### Assigned task
Every line below that holds the string "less" should be copied.
** Opening Material for the task block **
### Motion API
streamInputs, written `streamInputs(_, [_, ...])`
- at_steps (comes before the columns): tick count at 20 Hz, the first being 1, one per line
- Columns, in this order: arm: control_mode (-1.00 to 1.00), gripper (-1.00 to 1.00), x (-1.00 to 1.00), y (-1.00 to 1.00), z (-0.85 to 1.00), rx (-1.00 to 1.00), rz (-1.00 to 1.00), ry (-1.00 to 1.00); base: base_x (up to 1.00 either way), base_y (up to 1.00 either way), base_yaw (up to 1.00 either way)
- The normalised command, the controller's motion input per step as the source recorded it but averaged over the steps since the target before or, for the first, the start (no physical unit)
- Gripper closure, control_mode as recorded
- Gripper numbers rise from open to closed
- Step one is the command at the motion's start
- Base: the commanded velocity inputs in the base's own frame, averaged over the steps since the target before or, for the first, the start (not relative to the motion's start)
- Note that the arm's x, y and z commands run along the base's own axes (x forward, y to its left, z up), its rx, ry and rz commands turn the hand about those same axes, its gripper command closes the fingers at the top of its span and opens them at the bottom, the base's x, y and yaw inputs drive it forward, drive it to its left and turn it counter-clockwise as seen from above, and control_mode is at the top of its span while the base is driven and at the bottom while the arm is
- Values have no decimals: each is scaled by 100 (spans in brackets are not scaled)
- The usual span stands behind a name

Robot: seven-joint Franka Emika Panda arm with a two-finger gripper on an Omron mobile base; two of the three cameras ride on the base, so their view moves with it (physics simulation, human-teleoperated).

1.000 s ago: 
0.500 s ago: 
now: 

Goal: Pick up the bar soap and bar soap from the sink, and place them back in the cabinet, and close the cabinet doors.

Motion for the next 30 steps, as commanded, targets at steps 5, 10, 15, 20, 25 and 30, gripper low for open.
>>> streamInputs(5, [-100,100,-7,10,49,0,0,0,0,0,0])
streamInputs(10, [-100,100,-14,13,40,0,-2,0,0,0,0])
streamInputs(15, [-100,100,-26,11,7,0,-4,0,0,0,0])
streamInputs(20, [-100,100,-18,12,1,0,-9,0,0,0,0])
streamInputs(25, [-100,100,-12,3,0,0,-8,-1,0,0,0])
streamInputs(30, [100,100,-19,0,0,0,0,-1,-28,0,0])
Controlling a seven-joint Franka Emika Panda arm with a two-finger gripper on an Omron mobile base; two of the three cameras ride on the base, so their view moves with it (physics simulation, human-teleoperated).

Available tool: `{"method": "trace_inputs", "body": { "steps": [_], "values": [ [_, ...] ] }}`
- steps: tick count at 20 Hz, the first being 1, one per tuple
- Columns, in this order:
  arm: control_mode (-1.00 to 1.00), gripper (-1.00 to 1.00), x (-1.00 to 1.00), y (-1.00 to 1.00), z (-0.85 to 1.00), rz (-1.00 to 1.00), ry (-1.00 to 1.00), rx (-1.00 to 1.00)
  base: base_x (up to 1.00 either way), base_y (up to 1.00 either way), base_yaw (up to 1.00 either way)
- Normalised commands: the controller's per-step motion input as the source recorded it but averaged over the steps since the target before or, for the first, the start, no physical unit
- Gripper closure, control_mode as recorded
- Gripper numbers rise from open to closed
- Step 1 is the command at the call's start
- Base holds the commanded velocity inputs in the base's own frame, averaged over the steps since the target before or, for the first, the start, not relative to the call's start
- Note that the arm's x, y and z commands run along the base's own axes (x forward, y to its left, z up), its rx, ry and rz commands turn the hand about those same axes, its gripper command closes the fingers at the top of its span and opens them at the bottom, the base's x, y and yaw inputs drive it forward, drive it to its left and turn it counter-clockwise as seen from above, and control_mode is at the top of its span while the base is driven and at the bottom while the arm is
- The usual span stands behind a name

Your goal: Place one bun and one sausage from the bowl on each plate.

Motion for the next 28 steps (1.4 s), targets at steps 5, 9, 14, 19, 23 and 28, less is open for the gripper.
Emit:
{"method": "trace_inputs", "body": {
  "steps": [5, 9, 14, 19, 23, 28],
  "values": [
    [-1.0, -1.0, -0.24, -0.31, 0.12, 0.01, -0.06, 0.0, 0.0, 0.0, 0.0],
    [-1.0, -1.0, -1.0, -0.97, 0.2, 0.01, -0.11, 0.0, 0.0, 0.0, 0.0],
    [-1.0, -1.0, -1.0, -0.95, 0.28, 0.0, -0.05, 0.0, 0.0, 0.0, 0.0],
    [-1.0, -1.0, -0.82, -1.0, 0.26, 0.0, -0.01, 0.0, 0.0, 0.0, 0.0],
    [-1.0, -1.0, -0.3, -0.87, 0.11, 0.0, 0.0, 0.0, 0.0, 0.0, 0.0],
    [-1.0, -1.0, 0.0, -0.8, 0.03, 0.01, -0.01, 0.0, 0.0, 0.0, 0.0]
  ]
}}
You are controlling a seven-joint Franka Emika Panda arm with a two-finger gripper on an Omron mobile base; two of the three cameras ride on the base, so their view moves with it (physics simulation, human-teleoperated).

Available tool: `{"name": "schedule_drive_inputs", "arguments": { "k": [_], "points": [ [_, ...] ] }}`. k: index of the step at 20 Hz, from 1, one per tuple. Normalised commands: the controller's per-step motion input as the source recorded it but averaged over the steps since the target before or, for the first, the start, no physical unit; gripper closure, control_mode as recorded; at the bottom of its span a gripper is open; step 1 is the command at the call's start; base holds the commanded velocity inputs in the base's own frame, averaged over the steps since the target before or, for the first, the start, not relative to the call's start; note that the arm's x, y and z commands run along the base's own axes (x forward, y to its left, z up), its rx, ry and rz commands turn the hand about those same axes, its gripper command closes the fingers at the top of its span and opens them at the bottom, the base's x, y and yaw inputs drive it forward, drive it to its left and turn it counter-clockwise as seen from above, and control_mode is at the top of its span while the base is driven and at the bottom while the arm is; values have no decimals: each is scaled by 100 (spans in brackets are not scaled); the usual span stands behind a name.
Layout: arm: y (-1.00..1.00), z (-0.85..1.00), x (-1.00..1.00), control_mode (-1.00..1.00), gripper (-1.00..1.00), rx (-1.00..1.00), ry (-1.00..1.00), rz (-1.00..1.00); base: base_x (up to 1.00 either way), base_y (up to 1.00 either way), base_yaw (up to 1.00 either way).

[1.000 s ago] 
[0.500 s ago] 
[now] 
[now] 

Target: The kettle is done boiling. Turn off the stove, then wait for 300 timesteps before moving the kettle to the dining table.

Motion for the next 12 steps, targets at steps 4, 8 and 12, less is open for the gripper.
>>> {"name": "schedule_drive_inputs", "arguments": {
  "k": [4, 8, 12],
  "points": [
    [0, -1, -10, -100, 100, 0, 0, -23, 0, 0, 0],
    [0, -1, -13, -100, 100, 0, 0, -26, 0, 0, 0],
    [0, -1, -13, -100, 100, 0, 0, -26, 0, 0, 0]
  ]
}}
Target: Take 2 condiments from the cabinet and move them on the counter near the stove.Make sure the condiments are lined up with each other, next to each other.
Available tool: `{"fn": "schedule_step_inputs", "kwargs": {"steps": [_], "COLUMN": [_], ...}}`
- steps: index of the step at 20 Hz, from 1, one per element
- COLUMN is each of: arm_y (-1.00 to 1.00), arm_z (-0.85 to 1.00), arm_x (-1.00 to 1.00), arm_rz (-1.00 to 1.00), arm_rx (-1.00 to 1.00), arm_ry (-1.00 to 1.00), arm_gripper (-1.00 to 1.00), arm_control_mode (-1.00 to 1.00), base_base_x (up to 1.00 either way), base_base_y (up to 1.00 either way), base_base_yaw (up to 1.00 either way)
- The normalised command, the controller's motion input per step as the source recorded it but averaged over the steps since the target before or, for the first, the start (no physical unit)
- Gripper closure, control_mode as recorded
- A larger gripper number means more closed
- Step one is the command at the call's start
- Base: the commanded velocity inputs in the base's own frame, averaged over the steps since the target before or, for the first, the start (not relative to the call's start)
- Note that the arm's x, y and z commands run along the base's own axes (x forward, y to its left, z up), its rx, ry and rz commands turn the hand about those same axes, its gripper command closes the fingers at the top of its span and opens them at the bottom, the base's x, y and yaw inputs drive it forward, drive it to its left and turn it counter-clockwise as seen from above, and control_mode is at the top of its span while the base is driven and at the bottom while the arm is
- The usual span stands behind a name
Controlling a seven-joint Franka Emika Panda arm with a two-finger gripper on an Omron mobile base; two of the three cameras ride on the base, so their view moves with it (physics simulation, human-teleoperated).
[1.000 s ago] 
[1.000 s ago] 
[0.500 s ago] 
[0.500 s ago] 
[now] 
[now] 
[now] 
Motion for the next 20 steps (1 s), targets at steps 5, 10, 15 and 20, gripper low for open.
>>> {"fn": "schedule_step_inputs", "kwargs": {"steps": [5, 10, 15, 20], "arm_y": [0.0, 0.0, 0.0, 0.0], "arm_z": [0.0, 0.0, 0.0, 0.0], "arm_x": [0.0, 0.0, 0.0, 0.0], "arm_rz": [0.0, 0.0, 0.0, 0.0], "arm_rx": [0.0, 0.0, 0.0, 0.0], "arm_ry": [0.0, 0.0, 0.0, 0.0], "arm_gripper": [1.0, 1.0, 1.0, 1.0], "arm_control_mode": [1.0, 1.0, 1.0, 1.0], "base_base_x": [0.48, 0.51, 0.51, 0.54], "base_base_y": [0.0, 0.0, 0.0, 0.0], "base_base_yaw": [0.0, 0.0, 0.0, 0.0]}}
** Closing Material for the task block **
### Result of the exercise
Motion for the next 28 steps (1.4 s), targets at steps 5, 9, 14, 19, 23 and 28, less is open for the gripper.
Motion for the next 12 steps, targets at steps 4, 8 and 12, less is open for the gripper.

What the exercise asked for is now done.